#### WHAT NEEDS TO BE DONE
Write out each record below exactly, without pictures.

#### RECORDS TO PROCESS
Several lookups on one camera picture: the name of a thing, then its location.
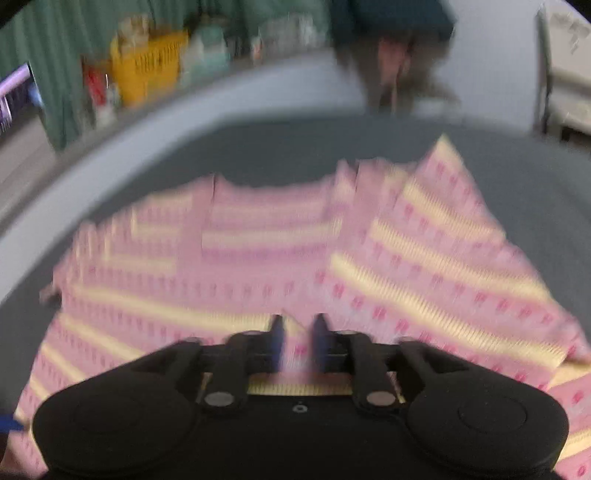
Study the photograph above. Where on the clear plastic container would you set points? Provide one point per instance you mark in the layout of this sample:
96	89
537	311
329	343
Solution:
291	34

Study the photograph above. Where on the grey bed sheet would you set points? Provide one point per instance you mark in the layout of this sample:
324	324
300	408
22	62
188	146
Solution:
277	147

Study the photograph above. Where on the white teal box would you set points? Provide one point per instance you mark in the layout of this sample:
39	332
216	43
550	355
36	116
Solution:
205	50

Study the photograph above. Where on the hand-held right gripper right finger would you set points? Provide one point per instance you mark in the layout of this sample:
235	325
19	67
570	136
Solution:
322	344

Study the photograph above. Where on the curved grey headboard shelf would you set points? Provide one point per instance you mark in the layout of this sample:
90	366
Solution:
138	134

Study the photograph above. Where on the pink yellow striped knit sweater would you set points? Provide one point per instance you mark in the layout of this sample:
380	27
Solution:
231	277

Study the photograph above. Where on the yellow plastic crate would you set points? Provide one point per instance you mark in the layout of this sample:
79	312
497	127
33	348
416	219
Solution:
147	69

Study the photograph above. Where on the green curtain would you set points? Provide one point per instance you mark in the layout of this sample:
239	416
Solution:
60	46

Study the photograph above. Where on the computer monitor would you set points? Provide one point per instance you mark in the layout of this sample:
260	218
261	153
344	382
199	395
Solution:
18	99

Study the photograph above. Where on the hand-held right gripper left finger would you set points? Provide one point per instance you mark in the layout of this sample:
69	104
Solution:
277	344

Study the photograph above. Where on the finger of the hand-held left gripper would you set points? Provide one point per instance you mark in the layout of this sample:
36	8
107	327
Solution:
11	422

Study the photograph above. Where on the red packet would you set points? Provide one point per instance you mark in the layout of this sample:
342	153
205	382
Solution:
97	90

#### WRITTEN RESPONSE
Several lookups on one camera picture: the name of a thing, then its location.
Study the photograph above. Where on the clear plastic container would you set points? Provide one point per instance you mark in the layout of this sample:
96	89
537	311
329	343
Solution:
291	34

Study the photograph above. Where on the grey bed sheet would you set points? Provide one point per instance you mark in the layout of this sample:
324	324
300	408
22	62
188	146
Solution:
277	147

Study the photograph above. Where on the white teal box would you set points? Provide one point per instance you mark in the layout of this sample:
39	332
216	43
550	355
36	116
Solution:
205	50

Study the photograph above. Where on the hand-held right gripper right finger would you set points? Provide one point per instance you mark in the layout of this sample:
235	325
19	67
570	136
Solution:
322	344

Study the photograph above. Where on the curved grey headboard shelf would you set points? Provide one point per instance you mark in the layout of this sample:
90	366
Solution:
138	134

Study the photograph above. Where on the pink yellow striped knit sweater would you set points? Provide one point per instance you mark in the layout of this sample:
380	27
Solution:
231	277

Study the photograph above. Where on the yellow plastic crate would you set points? Provide one point per instance you mark in the layout of this sample:
79	312
497	127
33	348
416	219
Solution:
147	69

Study the photograph above. Where on the green curtain would you set points? Provide one point per instance you mark in the layout of this sample:
239	416
Solution:
60	46

Study the photograph above. Where on the computer monitor would you set points? Provide one point per instance you mark in the layout of this sample:
260	218
261	153
344	382
199	395
Solution:
18	99

Study the photograph above. Where on the hand-held right gripper left finger would you set points? Provide one point per instance you mark in the layout of this sample:
69	104
Solution:
277	344

Study the photograph above. Where on the finger of the hand-held left gripper would you set points? Provide one point per instance you mark in the layout of this sample:
36	8
107	327
Solution:
11	422

Study the photograph above. Where on the red packet would you set points? Provide one point per instance you mark in the layout of this sample:
342	153
205	382
Solution:
97	90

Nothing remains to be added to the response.